BANDUNG, TEROPONGMEDIA.ID — Universitas Gadjah Mada lakukan hilirisasi inovasi varietas padi Gadjah Mada Gogo Rancah 7 (Gamagora) menjadi produk beras premium bernama Presokazi untuk atasi stunting.
Selaku peneliti utama, Prof. Dr. Ir. Taryono, M.Sc., menjelaskan beras Presokazi hadir untuk mengatasi kekurangan zat besi (Fe) dan seng (Zn) yang menjadi penyebab utama gangguan tumbuh kembang anak serta stunting pada ibu hamil dan anak-anak.
Sebagai makanan pokok dengan harga terjangkau dan aksesibilitas tinggi, beras menjadi pilihan strategis untuk mengatasi permasalahan gizi di masyarakat.
Proses Produksi dan Kolaborasi
Beras Presokazi merupakan hasil dari budidaya varietas padi Gamagora 7 dengan menggunakan pupuk inovatif Super Smart Fertilizer (SSF), hasil riset Pusat Inovasi Agroteknologi (PIAT) UGM.
“Konsep biofortifikasi untuk meningkatkan kandungan gizi pangan melalui budidaya sebenarnya sudah lama dikembangkan, namun beras Presokazi baru mulai dikembangkan pada tahun 2023,” ungkap Taryono, melansir laman resmi UGM, Jumat (27/12/2024).
Tim peneliti dari Departemen Budidaya Pertanian, Fakultas Pertanian UGM, bekerja sama dengan pihak swasta dalam mengembangkan beras Presokazi. Awalnya, varietas padi Gamagora 7 hadir untuk menghadapi dampak perubahan iklim terhadap hasil panen petani.
Gamagora 7 memiliki keunggulan berupa ketahanan terhadap lingkungan kering dan tadah hujan, kemampuan melawan serangan hama seperti wereng, serta waktu panen yang lebih singkat, yaitu sekitar 104 hari. Dengan potensi hasil mencapai 9,8 ton per hektare, varietas ini menjadi pilihan menarik bagi petani.
Keunggulan Nutrisi dan Ketahanan Lingkungan
Selain unggul dalam aspek ketahanan, Gamagora 7 secara alami menghasilkan beras yang pulen, kaya protein, serta memiliki kandungan zat besi dan seng yang tinggi berkat penggunaan pupuk SSF berbahan limbah pertanian.
Implementasi riset ini langsung di lahan masyarakat di Kabupaten Klaten, Jawa Tengah, dan Kabupaten Ngawi, Jawa Timur. Dari sinilah gagasan untuk memproduksi beras premium Presokazi muncul.
Namun, proses hilirisasi riset menjadi produk komersial tidaklah mudah. Taryono mengakui perlu adanya biaya tambahan dalam proses pembenahan tanah, penanaman, hingga panen.
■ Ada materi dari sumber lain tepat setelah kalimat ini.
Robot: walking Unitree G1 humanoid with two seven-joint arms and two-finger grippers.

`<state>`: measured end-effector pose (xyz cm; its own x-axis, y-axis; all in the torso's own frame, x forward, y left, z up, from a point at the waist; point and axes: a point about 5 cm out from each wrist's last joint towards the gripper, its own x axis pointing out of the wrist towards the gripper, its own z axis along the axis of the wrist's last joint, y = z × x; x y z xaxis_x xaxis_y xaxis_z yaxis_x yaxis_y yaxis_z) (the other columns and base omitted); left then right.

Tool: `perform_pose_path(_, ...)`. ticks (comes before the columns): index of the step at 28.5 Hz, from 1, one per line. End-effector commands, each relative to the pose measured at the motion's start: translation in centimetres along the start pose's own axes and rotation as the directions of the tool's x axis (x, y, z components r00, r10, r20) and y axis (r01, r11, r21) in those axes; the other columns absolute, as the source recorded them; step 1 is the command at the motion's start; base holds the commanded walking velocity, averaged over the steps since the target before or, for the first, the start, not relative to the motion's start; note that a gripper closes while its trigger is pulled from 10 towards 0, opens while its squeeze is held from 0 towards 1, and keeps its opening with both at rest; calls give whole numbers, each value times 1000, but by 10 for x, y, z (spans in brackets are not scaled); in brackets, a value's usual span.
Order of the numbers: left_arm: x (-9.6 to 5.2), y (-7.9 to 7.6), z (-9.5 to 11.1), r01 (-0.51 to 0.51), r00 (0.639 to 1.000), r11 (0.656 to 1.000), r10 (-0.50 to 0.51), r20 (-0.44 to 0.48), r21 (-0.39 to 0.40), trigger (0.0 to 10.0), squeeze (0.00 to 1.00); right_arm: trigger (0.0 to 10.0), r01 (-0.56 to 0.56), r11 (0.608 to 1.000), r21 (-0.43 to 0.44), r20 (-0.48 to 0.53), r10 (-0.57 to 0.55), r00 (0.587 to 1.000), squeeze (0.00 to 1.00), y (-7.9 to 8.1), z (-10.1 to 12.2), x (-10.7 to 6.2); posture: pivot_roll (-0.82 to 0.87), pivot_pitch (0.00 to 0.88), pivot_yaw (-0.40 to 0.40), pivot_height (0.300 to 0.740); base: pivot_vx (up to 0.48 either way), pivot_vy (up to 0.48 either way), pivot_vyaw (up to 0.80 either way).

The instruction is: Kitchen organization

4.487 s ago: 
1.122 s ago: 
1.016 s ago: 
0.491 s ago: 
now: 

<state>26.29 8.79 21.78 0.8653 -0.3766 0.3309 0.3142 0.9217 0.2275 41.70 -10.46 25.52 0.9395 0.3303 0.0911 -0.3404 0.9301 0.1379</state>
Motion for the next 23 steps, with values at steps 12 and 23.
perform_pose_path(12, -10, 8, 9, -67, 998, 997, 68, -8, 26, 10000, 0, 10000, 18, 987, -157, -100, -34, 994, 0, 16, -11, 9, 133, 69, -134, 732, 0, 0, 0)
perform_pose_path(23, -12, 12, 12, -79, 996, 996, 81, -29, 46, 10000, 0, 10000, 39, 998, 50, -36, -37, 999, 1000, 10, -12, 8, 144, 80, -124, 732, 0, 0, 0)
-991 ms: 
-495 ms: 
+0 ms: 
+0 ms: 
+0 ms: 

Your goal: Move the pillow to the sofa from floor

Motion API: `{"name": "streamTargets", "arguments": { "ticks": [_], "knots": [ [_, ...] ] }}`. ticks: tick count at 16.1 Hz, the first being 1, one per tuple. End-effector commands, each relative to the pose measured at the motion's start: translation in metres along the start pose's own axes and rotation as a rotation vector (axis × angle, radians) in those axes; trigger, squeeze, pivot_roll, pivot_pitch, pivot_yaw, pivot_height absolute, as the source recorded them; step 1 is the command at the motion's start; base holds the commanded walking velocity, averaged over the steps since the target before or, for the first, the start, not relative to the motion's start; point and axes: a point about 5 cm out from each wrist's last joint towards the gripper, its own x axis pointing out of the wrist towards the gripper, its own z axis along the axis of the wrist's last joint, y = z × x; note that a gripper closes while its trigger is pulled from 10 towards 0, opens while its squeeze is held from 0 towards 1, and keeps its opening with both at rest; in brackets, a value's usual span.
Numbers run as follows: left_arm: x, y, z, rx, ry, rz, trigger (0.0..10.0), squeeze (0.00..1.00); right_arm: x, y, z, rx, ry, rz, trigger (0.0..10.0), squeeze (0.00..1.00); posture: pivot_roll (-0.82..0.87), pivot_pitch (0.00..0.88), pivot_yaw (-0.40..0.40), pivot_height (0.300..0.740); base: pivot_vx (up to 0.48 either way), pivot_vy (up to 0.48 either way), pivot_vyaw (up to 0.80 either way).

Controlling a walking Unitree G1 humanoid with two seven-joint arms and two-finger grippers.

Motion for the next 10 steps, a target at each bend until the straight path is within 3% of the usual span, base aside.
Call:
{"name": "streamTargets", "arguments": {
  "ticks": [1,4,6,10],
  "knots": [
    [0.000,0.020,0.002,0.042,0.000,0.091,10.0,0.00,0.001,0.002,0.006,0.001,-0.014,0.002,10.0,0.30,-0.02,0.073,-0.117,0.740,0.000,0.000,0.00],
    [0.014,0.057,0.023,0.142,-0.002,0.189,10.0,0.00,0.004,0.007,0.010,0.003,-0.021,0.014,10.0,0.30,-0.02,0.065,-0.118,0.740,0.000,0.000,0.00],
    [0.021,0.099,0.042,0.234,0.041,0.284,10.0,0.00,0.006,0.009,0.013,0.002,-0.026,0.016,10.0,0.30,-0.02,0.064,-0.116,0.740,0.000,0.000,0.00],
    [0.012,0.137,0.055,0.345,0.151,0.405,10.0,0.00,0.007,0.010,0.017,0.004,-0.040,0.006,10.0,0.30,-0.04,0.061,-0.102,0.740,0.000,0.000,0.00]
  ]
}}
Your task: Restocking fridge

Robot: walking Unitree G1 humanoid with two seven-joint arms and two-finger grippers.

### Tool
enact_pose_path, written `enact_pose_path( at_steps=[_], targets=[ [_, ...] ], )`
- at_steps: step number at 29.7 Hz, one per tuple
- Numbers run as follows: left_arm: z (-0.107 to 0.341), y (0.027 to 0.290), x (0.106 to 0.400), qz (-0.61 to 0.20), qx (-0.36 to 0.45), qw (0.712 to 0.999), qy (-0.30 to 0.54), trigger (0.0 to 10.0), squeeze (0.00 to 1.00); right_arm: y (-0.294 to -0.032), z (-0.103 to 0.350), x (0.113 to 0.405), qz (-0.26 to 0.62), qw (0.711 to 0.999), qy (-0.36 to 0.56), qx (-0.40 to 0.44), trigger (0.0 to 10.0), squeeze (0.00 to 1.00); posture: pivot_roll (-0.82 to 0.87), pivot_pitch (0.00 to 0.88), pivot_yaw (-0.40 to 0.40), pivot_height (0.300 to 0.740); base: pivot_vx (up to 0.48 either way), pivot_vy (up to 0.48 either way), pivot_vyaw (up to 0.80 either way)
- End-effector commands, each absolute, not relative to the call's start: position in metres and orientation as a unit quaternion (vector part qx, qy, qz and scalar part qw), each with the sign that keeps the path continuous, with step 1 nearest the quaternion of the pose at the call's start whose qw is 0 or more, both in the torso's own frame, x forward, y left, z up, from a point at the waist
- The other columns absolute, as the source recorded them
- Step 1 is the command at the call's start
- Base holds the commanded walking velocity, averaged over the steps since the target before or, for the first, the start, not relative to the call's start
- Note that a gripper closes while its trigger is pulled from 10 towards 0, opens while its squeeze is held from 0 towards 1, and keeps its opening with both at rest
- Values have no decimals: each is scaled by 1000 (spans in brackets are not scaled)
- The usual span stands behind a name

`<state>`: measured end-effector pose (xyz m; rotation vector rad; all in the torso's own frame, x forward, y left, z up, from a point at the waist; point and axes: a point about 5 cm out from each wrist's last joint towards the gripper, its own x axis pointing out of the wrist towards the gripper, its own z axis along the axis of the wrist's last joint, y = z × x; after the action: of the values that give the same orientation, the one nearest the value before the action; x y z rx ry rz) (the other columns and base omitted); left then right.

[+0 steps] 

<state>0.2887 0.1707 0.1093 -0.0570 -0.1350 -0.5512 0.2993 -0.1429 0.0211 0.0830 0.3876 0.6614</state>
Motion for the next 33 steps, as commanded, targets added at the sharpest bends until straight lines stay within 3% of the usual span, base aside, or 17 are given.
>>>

Pengembangan pupuk SSF yang efektif juga membutuhkan investasi besar. Selain itu, mengenalkan varietas baru seperti Gamagora 7 kepada petani masih menjadi tantangan besar karena kurangnya pemahaman dan popularitas.
Hingga saat ini, hilirisasi Gamagora 7 telah menjalin kerja sama dengan dua industri besar, yaitu PT. Tunas Widji Inti Nayottama (TWINN) dan PT. Agri Sparta. Taryono berharap beras Presokazi dengan keunggulan nutrisi dan ketahanan pangan yang ditawarkan dapat menarik minat lebih banyak industri untuk mendukung proses komersialisasi.
BACA JUGA: SIDEK-Edu, Aplikasi Keluaran UGM Mudahkan Belajar Akuntansi
“Beberapa perusahaan sudah menunjukkan minat untuk mengadopsi teknologi pengembangan beras Presokazi ini. Bahkan, ada perusahaan swasta yang bersedia memasarkan produk ini secara langsung,” tutup Taryono dengan optimis.